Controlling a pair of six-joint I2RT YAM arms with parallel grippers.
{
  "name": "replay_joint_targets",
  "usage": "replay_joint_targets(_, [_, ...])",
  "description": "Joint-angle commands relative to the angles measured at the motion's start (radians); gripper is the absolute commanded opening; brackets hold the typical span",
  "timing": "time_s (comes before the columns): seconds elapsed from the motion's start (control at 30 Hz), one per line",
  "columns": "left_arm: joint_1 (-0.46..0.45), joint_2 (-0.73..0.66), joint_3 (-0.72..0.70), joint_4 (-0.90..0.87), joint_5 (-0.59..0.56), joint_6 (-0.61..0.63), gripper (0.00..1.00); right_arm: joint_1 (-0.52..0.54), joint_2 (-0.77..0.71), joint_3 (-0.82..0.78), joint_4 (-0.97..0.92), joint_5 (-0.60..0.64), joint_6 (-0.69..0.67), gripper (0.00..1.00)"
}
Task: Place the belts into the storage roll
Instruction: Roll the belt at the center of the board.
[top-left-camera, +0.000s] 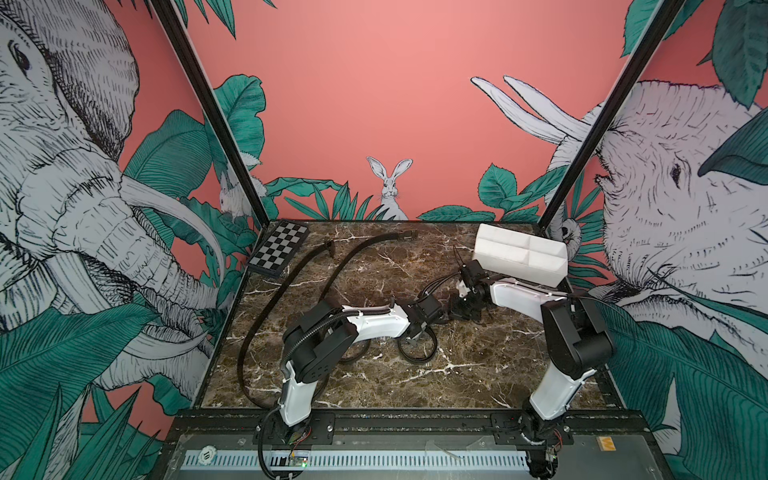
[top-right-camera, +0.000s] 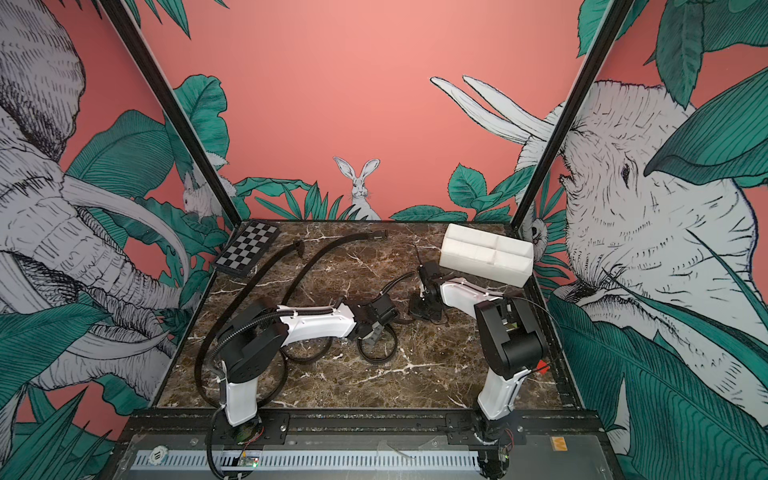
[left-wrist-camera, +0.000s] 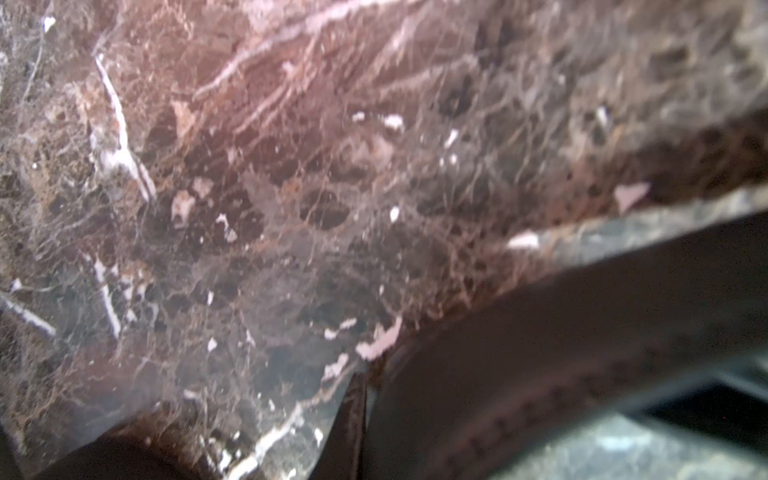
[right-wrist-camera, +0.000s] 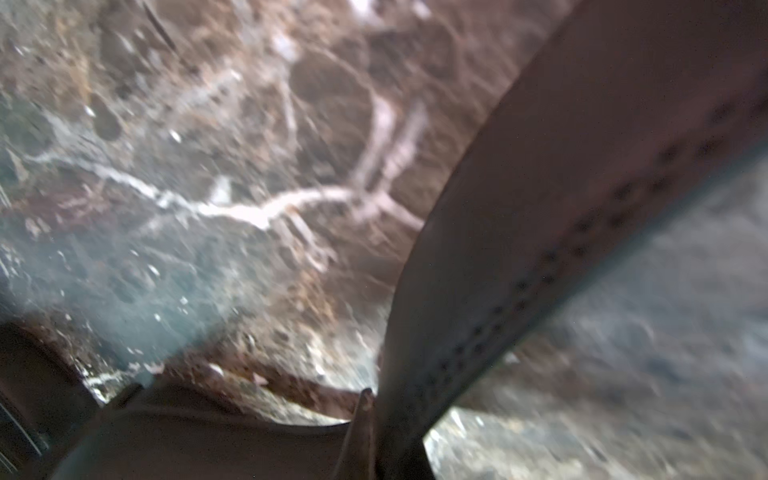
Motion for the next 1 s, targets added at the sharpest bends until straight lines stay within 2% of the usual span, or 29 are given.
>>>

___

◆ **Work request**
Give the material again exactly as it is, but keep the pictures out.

◆ **Answer below**
Controlling a pair of six-joint I2RT YAM arms with parallel grippers.
{
  "name": "replay_joint_targets",
  "usage": "replay_joint_targets(_, [_, ...])",
  "description": "Joint-angle commands relative to the angles measured at the motion's start (radians); gripper is the absolute commanded opening; brackets hold the typical span",
  "timing": "time_s (comes before the columns): seconds elapsed from the motion's start (control at 30 Hz), one per line",
  "columns": "left_arm: joint_1 (-0.46..0.45), joint_2 (-0.73..0.66), joint_3 (-0.72..0.70), joint_4 (-0.90..0.87), joint_5 (-0.59..0.56), joint_6 (-0.61..0.63), gripper (0.00..1.00); right_arm: joint_1 (-0.52..0.54), joint_2 (-0.77..0.71), joint_3 (-0.82..0.78), joint_4 (-0.97..0.92), joint_5 (-0.60..0.64), joint_6 (-0.69..0.67), gripper (0.00..1.00)"
}
Task: Place the belts into the storage roll
Instruction: Roll the belt at the center of the board.
[top-left-camera, +0.000s] 
[top-right-camera, +0.000s] 
[left-wrist-camera, +0.000s] 
[right-wrist-camera, +0.000s] 
Motion for the next 1 s, targets added at the sharpest bends until straight lines stay within 2% of the usual span, or 29 are given.
>>>

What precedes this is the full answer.